● INSTRUCTIONS FOR THE TASK
Reproduce exactly the lines below from the one containing "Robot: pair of" through the one containing "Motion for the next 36", including both, and nothing else.

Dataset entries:
----------

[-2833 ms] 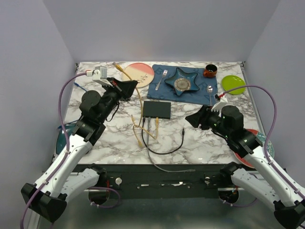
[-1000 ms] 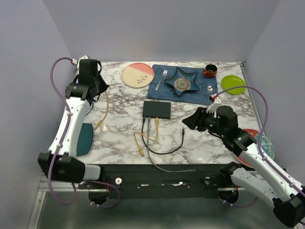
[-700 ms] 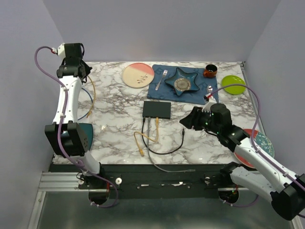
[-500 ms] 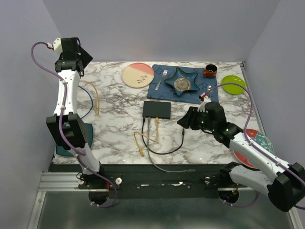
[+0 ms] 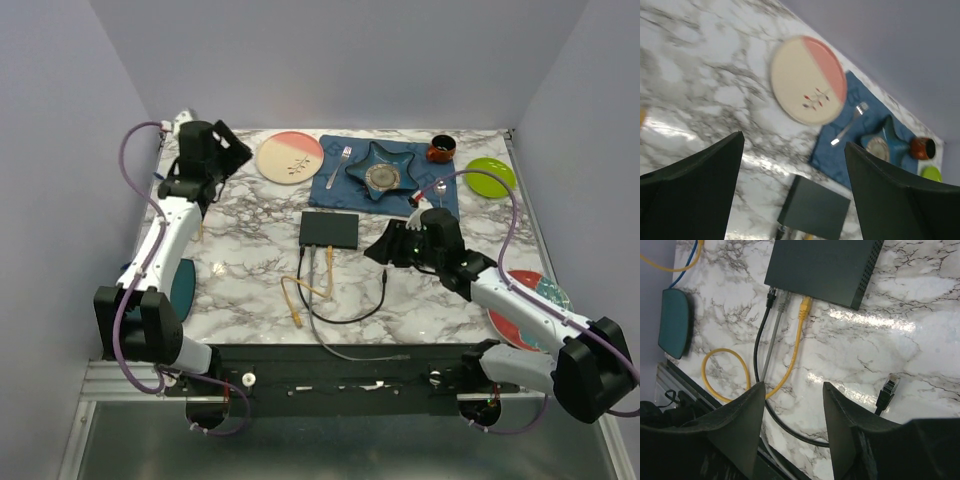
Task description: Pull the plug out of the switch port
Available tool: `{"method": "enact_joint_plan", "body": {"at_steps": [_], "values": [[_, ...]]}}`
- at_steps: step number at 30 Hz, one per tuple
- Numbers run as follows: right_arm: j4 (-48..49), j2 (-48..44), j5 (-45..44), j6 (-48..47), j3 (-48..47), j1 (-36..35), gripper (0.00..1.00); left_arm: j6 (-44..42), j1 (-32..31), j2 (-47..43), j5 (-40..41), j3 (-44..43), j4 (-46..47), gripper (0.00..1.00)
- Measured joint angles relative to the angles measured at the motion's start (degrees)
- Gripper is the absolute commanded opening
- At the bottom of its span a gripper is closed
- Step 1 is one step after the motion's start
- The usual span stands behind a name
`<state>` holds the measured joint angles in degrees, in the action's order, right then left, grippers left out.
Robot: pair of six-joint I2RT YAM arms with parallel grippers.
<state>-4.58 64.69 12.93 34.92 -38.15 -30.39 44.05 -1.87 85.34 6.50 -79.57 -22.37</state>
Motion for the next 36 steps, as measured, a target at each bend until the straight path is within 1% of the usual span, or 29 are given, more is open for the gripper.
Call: {"method": "enact_joint_plan", "body": {"at_steps": [2, 3, 5, 6, 8, 9, 11, 12, 14, 20, 22, 26, 29, 36], "values": [[0.9, 0.7, 0.1, 0.2, 0.0, 0.0, 0.57, 0.6, -5.2, -2.5, -3.3, 5.6, 5.6, 0.76], [1.2, 1.2, 0.3, 0.5, 0.0, 0.0, 0.57, 0.8, -7.6, -2.7, -5.4, 8.0, 8.2, 0.69], [2.3, 2.6, 0.7, 1.0, 0.0, 0.0, 0.57, 1.3, -10.6, -2.2, -8.9, 12.4, 13.2, 0.61], [3.0, 3.4, 1.1, 1.2, 0.0, 0.0, 0.57, 1.8, -11.9, -1.3, -11.3, 15.1, 15.6, 0.54], [4.7, 5.5, 2.0, 1.8, 0.0, 0.0, 0.57, 2.2, -12.6, 1.0, -14.2, 18.4, 18.5, 0.47], [5.8, 6.7, 2.6, 2.3, 0.0, 0.0, 0.56, 2.3, -12.7, 2.9, -15.6, 19.6, 19.5, 0.39], [7.6, 9.1, 3.8, 3.3, 0.0, 0.0, 0.56, 2.1, -12.7, 5.4, -17.2, 20.5, 20.3, 0.33], [9.2, 10.7, 4.7, 4.1, 0.0, 0.0, 0.55, 2.0, -12.9, 6.7, -18.1, 20.9, 20.8, 0.27], [11.7, 13.5, 6.1, 5.1, 0.0, 0.0, 0.54, 1.7, -12.9, 7.8, -19.1, 21.3, 21.4, 0.24], [21.4, 23.1, 10.2, 10.2, 0.0, 0.0, 0.52, 1.2, -15.0, 10.3, -20.0, 21.7, 24.6, 0.24], [23.8, 25.9, 11.1, 11.4, 0.0, 0.0, 0.52, 1.2, -15.4, 11.3, -20.0, 22.4, 24.9, 0.21], [27.4, 30.8, 12.5, 13.7, -0.4, 0.0, 0.52, 1.2, -16.3, 13.6, -19.2, 23.5, 24.3, 0.21], [29.0, 32.7, 12.9, 14.6, -1.0, 0.0, 0.52, 1.2, -16.9, 14.6, -17.7, 24.0, 22.9, 0.21], [31.1, 32.7, 13.0, 14.9, -1.1, 0.0, 0.52, 1.6, -18.6, 15.2, -15.8, 24.1, 22.2, 0.18]]}}
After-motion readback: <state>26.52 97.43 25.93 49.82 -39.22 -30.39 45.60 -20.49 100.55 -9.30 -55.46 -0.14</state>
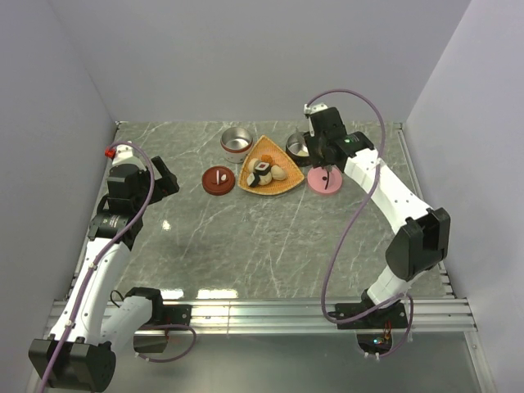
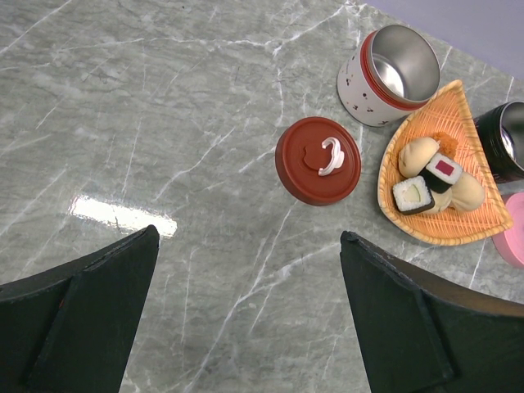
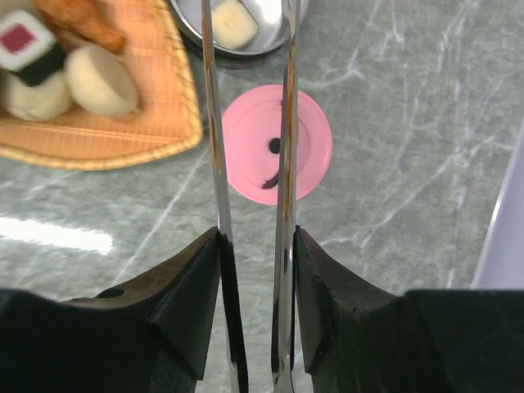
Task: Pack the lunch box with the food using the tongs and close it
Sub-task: Place the food into the lunch box, then pick up the food using the clamp, then place the food into the lunch box, then pick up the food using the clamp
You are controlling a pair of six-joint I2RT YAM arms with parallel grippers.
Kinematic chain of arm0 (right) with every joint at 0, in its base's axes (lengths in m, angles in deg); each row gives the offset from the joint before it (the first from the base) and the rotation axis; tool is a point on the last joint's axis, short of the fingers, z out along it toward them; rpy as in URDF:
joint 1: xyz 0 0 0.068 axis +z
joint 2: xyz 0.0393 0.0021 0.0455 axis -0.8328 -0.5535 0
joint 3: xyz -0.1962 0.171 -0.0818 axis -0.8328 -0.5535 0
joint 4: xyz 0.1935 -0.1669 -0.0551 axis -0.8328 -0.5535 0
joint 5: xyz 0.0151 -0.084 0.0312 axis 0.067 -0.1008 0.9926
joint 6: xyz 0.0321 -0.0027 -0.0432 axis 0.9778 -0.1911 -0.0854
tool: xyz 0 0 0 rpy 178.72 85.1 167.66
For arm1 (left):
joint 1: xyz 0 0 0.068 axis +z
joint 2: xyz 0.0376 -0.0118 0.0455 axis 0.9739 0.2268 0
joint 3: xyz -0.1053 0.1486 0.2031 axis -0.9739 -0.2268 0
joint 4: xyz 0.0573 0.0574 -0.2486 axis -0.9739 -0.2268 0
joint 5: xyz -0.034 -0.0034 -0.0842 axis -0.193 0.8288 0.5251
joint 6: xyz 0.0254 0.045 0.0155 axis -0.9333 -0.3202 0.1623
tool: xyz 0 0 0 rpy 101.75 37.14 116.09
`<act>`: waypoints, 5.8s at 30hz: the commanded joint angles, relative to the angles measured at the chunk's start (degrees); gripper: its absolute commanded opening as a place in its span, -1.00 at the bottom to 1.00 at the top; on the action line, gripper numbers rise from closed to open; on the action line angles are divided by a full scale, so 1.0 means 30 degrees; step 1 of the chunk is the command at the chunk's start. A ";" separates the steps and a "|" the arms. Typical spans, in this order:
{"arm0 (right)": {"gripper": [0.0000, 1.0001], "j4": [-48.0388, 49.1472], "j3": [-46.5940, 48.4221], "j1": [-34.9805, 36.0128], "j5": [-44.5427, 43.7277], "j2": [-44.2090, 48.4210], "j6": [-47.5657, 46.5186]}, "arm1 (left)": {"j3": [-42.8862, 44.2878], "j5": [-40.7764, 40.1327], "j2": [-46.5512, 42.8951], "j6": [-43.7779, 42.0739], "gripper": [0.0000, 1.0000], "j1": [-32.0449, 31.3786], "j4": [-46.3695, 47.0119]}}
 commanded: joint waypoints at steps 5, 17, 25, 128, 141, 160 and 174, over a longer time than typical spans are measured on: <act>-0.08 0.0149 -0.0530 0.0961 0.3424 0.3347 0.2221 | -0.0098 0.0386 -0.0369 -0.0024 0.99 0.0104 0.0656; -0.08 0.0589 -0.4221 0.3978 0.6038 0.6398 0.4748 | -0.0391 0.0738 -0.0281 0.0211 0.99 0.0104 0.0773; -0.09 0.0852 -0.5454 0.4682 0.6333 0.6342 0.5833 | -0.0509 0.0796 -0.0427 0.0240 0.99 0.0104 0.0773; -0.06 0.1819 0.0405 -0.2758 0.4222 0.0128 0.3695 | -0.0655 0.0386 -0.0955 -0.0023 0.99 0.0104 0.0568; -0.07 0.1672 -0.0237 -0.2466 0.5627 0.1738 0.3900 | -0.0714 0.0533 -0.0867 0.0094 0.99 0.0104 0.0627; -0.04 0.3401 -0.4429 0.0991 0.8588 0.3499 0.4077 | -0.0889 0.0767 -0.0721 0.0241 0.99 0.0104 0.0686; 0.00 0.3547 -0.4868 0.0991 0.7709 0.2093 0.2261 | -0.0802 0.0533 -0.0779 0.0270 0.99 0.0075 0.0568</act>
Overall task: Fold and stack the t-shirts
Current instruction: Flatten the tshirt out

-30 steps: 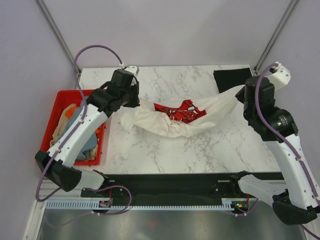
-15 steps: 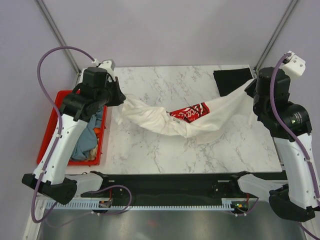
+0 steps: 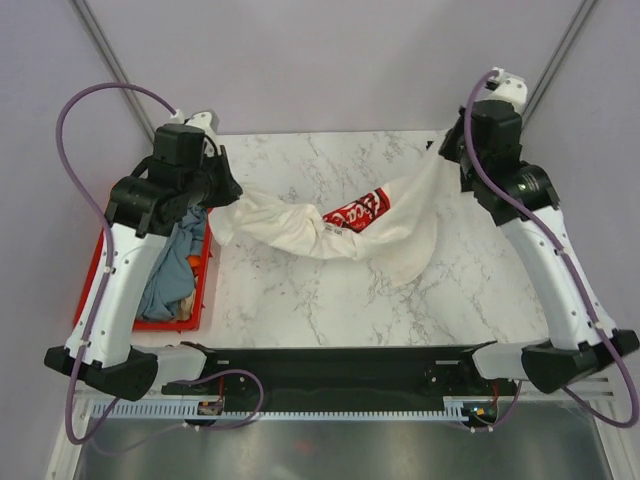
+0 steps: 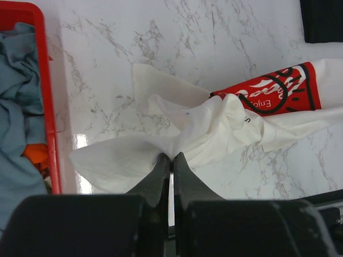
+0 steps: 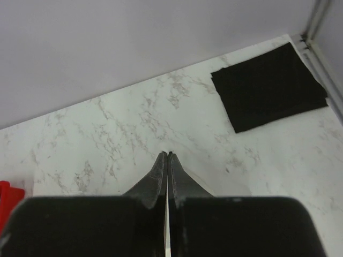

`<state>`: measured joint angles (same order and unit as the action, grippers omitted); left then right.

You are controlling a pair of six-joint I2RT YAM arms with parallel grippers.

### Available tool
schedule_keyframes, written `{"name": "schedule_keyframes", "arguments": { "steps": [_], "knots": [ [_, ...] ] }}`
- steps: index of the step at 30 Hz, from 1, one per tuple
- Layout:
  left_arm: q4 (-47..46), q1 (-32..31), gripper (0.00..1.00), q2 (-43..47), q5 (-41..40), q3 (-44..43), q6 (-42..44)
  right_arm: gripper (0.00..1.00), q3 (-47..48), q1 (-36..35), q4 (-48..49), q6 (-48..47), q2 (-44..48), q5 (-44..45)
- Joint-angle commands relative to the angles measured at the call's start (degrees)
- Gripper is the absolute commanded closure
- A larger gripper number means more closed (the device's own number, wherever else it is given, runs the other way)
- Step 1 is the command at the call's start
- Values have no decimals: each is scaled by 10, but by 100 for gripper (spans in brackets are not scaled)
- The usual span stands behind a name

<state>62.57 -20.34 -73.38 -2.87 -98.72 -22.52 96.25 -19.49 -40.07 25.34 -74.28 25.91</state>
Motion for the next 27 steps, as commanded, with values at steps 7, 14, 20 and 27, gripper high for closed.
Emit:
{"name": "schedule_keyframes", "arguments": {
  "steps": [7, 14, 20, 27],
  "knots": [
    [93, 3, 98, 86, -53, -111, -29, 100, 180, 17, 254, -46, -237, -237],
    [-3, 3, 98, 167, 155, 53, -114, 100, 335, 45, 274, -28, -407, -349],
    [-182, 1, 98, 285, 298, 400, -262, 96, 323, 82, 242, -14, -518, -389],
    [-253, -1, 98, 344, 319, 640, -307, 45, 312, 92, 124, 11, -543, -322]
  ]
}}
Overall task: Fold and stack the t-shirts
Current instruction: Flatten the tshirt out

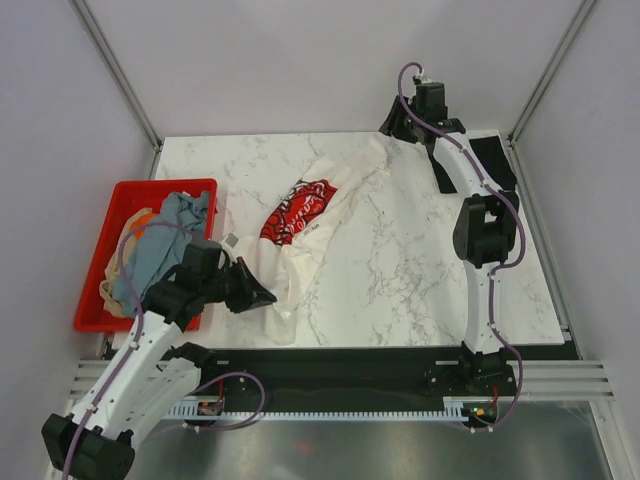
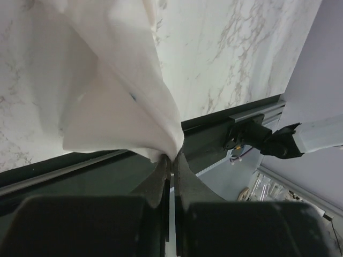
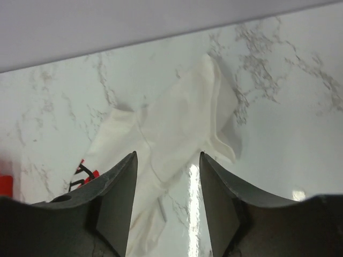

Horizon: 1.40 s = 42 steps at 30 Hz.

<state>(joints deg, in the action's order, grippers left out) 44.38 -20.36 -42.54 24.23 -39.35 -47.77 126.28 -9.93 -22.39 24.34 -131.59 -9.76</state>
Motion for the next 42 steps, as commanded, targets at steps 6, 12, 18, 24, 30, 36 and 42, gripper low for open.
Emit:
{"name": "schedule_keyframes", "arguments": {
  "steps": [6, 12, 18, 24, 30, 36, 42],
  "knots": [
    [-71, -7, 98, 33, 48, 116, -54, 39, -116, -25, -167, 109, 146, 108],
    [-71, -12, 98, 55, 48, 58, -54, 39, -367, -147, -138, 184, 321, 158],
    [40, -10, 51, 21, -245, -84, 89, 50, -599, -358, 39, 228, 455, 165],
    [57, -7, 50, -30, -292, -129, 103, 59, -674, -506, 115, 273, 402, 177],
    [57, -4, 49, -21, -305, -116, 109, 60, -680, -583, 139, 302, 349, 231],
    [48, -3, 50, -46, -194, -105, 105, 63, -687, -585, 187, 270, 331, 264],
    [34, -30, 48, -40, -113, -48, 93, 62, -712, -584, 189, 266, 366, 279]
  ]
}}
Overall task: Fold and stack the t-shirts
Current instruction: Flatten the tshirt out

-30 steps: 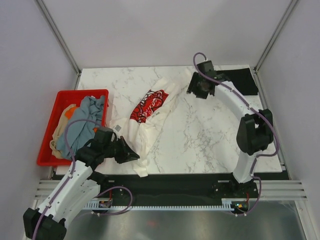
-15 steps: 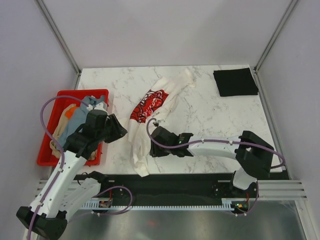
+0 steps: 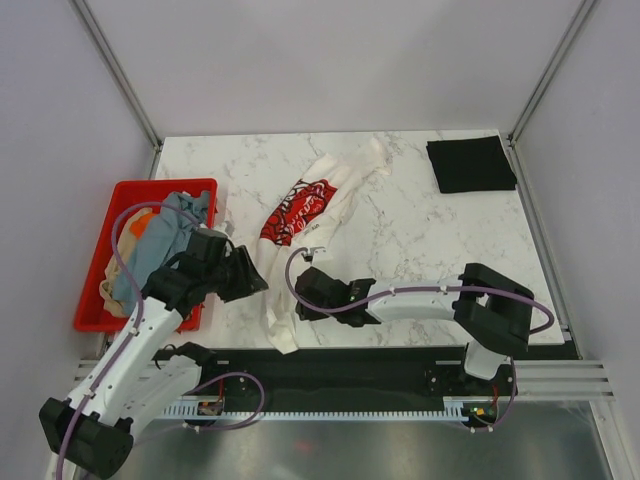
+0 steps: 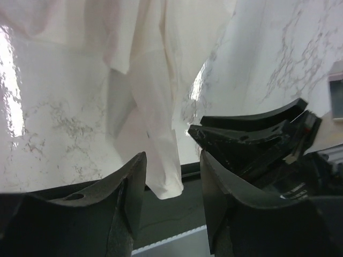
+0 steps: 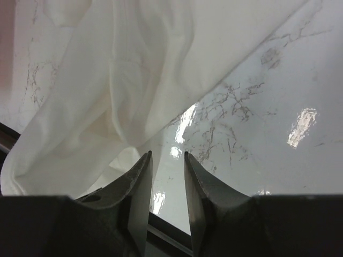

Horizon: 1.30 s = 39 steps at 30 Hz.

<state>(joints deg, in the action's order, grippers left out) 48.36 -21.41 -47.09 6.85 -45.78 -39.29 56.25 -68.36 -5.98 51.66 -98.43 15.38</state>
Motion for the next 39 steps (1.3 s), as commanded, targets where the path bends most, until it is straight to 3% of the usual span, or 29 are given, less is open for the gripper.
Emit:
{"name": "schedule_keyframes", "arguments": {
  "steps": [1, 11, 23, 30, 34, 39],
  "knots": [
    [-6, -31, 47, 8, 58, 17, -6, 62, -15, 1, 25, -7, 37, 27],
    [-8, -104, 46, -49, 57, 95, -51, 60, -35, 22, 56, -6, 37, -12],
    [-8, -107, 46, -21, 57, 90, -51, 57, 28, 23, 130, -15, -27, -66],
    [-8, -111, 46, -28, 57, 86, -51, 55, 70, 16, 93, -7, -69, -28],
    [-8, -112, 46, -28, 57, 84, -51, 57, 68, 16, 81, -2, -75, -3],
    [-8, -112, 46, -37, 57, 78, -51, 67, 69, 16, 79, 0, -80, 7]
  ]
}}
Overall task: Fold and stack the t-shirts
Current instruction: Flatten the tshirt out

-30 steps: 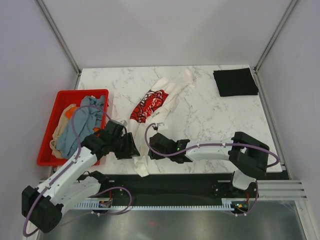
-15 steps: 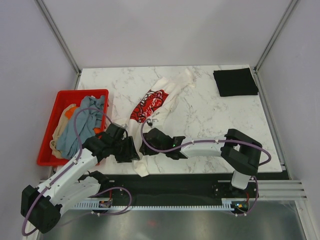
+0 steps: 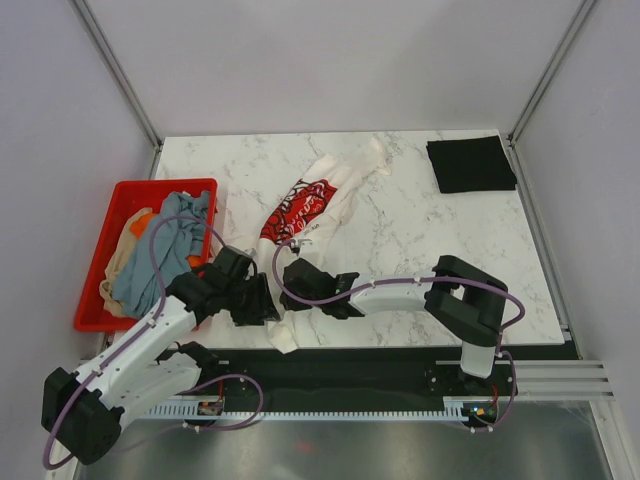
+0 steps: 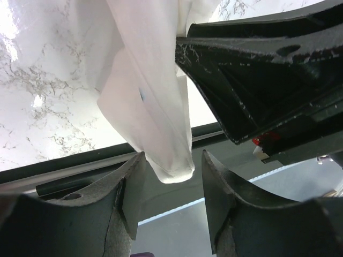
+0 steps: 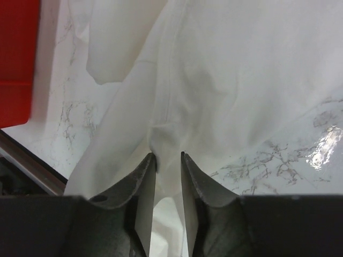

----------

● RESULT OF THIS TASK
Robot: pair of six-joint I2RT YAM arms with parallel grippers.
<state>-4.58 64.69 12.93 34.92 -38.15 -30.39 44.05 -1.87 85.34 6.50 -79.57 -22.37</state>
Motion for the next 36 steps, as measured, a target at each bend until the straight path is within 1% of the usual span, or 29 are given, more is open for the gripper.

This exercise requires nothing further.